(Material supplied Opens)

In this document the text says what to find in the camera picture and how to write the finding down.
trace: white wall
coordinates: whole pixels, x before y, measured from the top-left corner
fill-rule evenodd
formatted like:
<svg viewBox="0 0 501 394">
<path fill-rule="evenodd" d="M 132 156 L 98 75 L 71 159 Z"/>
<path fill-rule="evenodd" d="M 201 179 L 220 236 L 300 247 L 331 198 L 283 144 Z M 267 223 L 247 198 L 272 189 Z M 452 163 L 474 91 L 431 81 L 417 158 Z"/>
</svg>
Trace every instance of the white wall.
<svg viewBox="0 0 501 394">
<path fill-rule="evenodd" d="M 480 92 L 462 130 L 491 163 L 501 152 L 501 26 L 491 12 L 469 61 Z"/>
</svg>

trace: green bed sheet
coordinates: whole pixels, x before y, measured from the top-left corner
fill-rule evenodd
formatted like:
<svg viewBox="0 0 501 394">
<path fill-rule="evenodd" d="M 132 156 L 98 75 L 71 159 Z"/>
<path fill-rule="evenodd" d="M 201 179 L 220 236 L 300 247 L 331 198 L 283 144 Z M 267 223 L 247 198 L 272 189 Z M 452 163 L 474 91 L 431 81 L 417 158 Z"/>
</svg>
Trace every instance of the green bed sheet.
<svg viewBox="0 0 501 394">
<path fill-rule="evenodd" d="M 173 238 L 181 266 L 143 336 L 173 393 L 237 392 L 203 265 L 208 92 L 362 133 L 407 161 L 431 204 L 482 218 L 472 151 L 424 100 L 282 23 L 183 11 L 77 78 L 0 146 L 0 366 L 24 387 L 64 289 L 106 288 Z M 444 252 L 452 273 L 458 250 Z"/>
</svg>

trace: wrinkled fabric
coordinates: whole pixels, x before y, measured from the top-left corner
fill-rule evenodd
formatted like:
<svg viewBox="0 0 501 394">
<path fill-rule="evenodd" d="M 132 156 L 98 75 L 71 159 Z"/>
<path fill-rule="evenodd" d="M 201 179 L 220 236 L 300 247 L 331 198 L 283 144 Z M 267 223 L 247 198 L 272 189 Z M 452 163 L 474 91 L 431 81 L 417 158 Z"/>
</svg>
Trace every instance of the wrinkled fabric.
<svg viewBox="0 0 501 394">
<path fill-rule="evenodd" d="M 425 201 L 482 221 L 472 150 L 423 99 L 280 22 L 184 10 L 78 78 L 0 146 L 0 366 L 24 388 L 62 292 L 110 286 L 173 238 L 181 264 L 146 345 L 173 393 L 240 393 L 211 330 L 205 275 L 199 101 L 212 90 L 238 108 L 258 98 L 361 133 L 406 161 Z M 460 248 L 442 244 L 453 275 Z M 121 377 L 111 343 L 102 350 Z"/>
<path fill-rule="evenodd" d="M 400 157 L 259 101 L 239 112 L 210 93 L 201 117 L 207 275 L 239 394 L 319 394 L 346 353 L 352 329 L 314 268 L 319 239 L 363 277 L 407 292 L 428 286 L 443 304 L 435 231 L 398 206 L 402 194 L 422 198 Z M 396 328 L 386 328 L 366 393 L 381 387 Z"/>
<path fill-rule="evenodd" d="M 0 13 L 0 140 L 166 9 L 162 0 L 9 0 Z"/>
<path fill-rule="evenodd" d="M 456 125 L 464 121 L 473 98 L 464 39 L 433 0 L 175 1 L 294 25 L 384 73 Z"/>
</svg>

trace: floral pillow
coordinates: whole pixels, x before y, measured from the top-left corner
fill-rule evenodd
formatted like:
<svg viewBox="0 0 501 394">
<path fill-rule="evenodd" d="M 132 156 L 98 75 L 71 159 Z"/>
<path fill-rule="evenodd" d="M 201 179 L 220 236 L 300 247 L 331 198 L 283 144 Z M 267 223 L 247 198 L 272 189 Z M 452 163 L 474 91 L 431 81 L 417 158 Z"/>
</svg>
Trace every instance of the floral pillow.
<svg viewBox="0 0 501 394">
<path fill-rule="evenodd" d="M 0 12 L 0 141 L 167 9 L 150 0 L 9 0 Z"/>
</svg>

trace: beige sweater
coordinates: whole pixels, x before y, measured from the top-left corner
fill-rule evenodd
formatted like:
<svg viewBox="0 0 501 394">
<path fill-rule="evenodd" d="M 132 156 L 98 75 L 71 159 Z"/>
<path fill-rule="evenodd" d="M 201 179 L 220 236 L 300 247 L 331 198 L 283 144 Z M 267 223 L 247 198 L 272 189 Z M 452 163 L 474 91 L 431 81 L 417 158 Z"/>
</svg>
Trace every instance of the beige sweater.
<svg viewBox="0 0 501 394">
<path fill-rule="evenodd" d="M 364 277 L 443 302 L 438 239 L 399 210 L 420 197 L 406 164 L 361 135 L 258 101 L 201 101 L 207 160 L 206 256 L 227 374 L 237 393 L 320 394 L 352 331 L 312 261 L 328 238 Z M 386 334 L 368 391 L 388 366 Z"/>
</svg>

(Material supplied Closes)
(Material supplied Opens)

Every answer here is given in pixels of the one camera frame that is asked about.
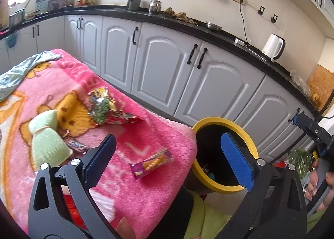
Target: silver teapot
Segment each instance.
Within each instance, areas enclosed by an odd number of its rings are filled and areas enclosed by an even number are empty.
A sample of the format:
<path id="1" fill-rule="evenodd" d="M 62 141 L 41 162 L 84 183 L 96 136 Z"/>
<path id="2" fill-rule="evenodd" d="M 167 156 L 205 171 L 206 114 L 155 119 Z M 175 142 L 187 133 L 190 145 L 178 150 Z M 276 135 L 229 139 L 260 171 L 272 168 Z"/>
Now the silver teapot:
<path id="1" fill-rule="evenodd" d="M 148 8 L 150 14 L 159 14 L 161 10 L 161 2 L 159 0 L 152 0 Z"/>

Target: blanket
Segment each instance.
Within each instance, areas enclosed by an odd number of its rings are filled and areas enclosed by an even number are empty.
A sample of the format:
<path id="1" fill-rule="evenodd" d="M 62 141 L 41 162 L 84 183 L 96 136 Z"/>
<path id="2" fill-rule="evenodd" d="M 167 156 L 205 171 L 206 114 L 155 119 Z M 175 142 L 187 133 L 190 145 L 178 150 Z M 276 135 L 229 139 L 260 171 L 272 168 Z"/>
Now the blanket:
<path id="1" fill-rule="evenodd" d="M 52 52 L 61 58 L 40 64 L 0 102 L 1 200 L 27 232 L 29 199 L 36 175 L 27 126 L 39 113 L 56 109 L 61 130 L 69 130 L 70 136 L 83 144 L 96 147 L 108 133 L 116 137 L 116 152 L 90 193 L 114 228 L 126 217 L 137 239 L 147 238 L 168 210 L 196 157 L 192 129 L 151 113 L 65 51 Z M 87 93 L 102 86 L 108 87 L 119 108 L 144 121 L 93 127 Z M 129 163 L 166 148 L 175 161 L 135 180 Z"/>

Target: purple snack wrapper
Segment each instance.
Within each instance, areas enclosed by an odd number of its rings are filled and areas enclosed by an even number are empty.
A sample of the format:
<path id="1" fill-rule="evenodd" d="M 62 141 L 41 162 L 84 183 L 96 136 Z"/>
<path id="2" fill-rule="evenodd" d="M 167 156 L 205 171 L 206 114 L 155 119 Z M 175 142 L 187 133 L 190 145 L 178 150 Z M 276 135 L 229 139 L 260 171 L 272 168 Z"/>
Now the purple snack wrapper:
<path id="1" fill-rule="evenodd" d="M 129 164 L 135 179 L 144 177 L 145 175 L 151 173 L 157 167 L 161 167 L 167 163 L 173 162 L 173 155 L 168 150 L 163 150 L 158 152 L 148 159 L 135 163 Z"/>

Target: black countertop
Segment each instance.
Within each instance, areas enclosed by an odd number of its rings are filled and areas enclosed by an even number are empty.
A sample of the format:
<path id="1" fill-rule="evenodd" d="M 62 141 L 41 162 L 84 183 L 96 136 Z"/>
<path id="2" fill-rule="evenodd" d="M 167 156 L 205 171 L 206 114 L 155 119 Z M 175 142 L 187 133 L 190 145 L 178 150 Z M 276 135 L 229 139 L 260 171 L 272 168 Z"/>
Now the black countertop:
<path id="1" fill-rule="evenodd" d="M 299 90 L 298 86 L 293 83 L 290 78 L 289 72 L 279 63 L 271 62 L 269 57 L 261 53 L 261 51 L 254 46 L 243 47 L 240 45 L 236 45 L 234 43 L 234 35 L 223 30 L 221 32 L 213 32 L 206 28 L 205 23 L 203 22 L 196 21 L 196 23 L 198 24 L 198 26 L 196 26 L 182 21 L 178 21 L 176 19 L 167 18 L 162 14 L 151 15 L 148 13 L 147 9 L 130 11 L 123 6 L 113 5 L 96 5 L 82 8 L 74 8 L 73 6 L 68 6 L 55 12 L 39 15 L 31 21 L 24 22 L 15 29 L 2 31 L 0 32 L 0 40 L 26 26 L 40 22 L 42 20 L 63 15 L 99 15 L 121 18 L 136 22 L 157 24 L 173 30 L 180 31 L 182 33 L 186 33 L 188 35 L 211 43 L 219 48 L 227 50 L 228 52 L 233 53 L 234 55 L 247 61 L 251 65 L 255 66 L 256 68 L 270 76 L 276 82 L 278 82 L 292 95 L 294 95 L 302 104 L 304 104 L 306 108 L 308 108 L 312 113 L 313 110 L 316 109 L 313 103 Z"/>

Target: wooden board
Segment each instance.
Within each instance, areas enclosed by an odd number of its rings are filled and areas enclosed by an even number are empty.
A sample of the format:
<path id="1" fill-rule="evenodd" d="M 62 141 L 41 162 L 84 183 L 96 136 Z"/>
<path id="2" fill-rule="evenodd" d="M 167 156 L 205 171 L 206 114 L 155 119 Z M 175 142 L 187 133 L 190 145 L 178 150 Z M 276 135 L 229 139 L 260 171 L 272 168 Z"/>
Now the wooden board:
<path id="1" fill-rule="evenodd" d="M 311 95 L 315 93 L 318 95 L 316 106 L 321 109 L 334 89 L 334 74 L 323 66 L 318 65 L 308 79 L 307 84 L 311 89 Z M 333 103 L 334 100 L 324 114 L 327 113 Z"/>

(Material supplied Closes)
(Material supplied Opens)

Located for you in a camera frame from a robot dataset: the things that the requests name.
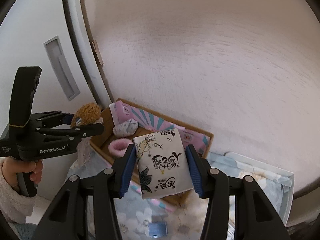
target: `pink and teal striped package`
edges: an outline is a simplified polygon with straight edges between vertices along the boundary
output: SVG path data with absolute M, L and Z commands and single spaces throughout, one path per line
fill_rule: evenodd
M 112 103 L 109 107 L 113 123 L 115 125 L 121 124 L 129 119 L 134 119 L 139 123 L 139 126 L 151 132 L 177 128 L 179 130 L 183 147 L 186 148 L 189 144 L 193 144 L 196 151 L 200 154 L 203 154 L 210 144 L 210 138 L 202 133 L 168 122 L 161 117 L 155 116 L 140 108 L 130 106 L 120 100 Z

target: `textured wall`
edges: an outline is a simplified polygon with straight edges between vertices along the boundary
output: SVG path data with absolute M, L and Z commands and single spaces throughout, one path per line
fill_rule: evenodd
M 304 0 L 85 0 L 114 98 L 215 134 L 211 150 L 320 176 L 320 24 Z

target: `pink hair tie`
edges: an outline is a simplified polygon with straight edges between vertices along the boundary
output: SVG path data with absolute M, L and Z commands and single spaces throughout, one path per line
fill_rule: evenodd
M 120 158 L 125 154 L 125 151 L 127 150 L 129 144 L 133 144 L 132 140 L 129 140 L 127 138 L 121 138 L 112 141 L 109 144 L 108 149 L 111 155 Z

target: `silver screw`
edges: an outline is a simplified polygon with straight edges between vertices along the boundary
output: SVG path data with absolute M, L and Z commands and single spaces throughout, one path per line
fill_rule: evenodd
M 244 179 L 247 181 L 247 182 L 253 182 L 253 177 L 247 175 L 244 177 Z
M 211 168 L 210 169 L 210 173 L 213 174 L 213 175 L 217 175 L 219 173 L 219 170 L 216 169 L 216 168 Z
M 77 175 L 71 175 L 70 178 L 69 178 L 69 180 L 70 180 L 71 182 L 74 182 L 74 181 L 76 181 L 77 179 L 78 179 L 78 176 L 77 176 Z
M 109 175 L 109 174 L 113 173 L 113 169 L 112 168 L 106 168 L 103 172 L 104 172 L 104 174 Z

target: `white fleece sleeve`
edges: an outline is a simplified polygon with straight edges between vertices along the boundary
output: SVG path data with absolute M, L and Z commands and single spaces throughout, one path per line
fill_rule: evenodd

(Material supplied Closes)

▶ What you need to do:
Wherever the string "that" is found in the entries, copy the line it sits in.

▶ Answer to the exercise:
Every answer here is given in pixels of the one camera frame that is asked about.
Located for you in a camera frame from a robot dataset: the things that the requests name.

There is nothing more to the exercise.